Reflective light modulators usually have smaller pixels, and the pixel pitch is less than 10 microns. Therefore, even if an asymmetric beam combiner is used, its flip tolerance is greater than that of transmissive light modulators with larger pixels. As shown in Figure 49, an advantage of a device equipped with a beam combiner composed of a plurality of optical birefringent uniaxial members Sp1 and Sp2 is that it can expand the tolerance for flipping.

The application of the beam combiner composed of a plurality of optical birefringent uniaxial members Sp1, Sp2 is not limited to the implementation with MEMS light modulators, but can also be applied to the implementation of the light modulation device in Figures V30 to V46 Way.

Several implementations of light modulation devices are proposed below. These implementations are all suitable for modulating the light guided by the reflected beam in space, and compared with the prior art light modulation devices, the switching time of these light modulation devices is longer. Short, and/or these light modulation devices have a device for combining light beams interacting with adjacent pixels of the light modulation device as in any one of items 1 to 17 in the scope of the patent application, especially for light irradiation The sensitivity of the incident angle change on the beam combination device as shown in Figs. 10-20 becomes smaller. A particularly advantageous approach is to integrate this light modulation device into a 2D and/or 3D image and/or dynamic scene device, especially into at least any one of items 1 to 17 of the scope of patent application. In the device.
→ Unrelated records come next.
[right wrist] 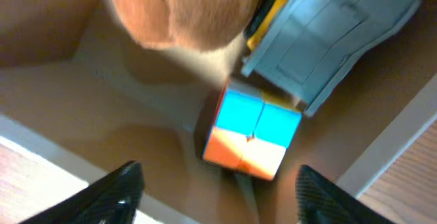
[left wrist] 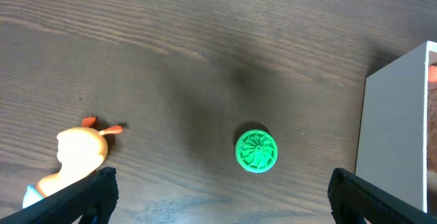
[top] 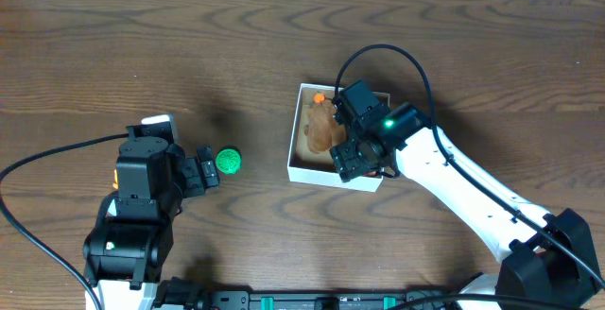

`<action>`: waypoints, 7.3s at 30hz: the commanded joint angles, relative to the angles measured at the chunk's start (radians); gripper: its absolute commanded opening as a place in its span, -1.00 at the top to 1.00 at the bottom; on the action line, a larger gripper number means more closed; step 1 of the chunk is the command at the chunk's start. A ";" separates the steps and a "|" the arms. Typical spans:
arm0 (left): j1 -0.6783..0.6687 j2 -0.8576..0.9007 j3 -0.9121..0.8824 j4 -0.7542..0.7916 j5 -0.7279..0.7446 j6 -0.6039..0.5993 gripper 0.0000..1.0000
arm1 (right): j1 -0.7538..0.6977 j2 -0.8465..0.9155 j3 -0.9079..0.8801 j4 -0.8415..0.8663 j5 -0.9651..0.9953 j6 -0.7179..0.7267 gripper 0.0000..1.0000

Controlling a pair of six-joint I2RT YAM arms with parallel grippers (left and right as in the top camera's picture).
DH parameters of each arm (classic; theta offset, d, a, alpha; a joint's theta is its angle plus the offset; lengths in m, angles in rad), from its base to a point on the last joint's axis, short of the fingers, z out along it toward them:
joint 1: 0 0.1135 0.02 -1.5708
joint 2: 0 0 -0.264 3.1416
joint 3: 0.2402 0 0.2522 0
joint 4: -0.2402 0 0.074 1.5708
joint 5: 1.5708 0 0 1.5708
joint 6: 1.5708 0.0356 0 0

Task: Pack container
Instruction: 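Lower the cube with the right gripper into the box beside the truck, then lift the right gripper out of the box and move it aside, then reach the left gripper to the yellow rubber duck and grasp it, then carry the duck with the left gripper into the box and release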

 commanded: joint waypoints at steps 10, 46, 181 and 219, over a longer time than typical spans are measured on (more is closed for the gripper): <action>-0.003 0.000 0.016 -0.001 -0.001 -0.016 -0.96 | -0.121 0.004 0.071 0.111 0.126 0.045 0.97; -0.003 0.000 0.016 -0.001 -0.001 -0.016 -0.96 | -0.216 0.215 0.041 0.422 0.264 0.195 0.80; -0.658 0.789 0.376 0.058 0.175 0.483 0.86 | -0.619 -0.319 0.029 -0.200 0.166 0.346 -0.98; -0.071 0.524 0.375 -0.113 -0.021 -0.166 -0.96 | -0.619 -0.319 0.029 -0.204 0.176 0.318 -0.99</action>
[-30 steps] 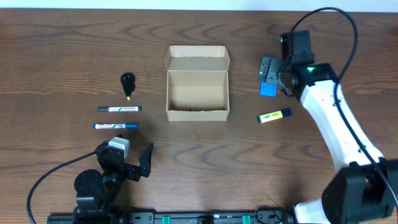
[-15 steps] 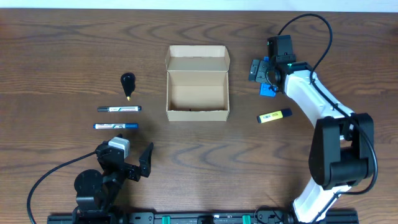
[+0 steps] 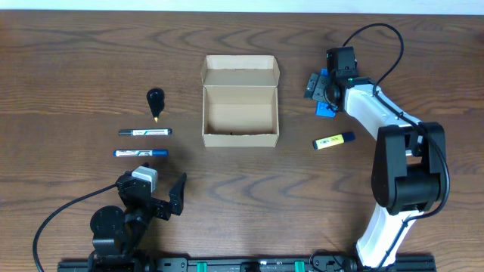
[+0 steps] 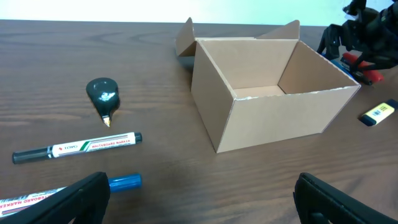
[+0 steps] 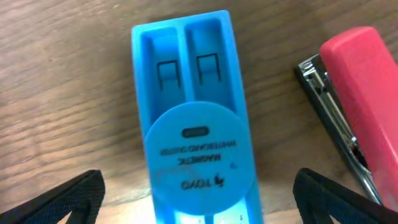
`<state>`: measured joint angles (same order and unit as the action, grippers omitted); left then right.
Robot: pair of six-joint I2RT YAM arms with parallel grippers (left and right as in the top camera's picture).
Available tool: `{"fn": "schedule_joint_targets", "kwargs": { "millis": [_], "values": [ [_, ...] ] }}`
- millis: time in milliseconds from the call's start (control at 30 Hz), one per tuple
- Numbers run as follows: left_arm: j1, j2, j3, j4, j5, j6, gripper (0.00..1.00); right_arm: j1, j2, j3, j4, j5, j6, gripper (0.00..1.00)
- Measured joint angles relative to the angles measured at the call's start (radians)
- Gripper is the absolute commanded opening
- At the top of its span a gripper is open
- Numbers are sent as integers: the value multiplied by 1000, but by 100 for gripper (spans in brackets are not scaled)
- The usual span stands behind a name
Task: Pack container
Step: 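Move the right gripper to the blue duster and grasp it, then lift the blue duster and lower it into the box with right gripper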
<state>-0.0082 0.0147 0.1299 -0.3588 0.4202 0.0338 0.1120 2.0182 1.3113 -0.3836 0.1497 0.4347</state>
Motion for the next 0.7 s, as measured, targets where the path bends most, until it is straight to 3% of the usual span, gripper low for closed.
{"fn": "schedule_joint_targets", "kwargs": {
  "millis": [433, 700],
  "values": [
    [0, 0, 0, 0, 0, 0, 95, -7, 51, 0, 27, -45, -92, 81],
    [0, 0, 0, 0, 0, 0, 95, -9, 53, 0, 29, -52, -109, 57]
  ]
}}
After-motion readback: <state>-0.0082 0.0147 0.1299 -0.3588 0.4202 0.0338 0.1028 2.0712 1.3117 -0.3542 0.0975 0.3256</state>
1. A light modulation device used for reflective light beam guidance, having a spatial light modulator, the spatial light modulator having a plurality of pixels and a back plate for electrically controlling the pixels, and having at least one light beam influencing element, Its function is to produce a pixel-like effect on the light interacting with the pixels of the light modulator, and/or has at least one electrode device, and its function is to accelerate the alignment of the liquid crystal during the on process and/or the off process.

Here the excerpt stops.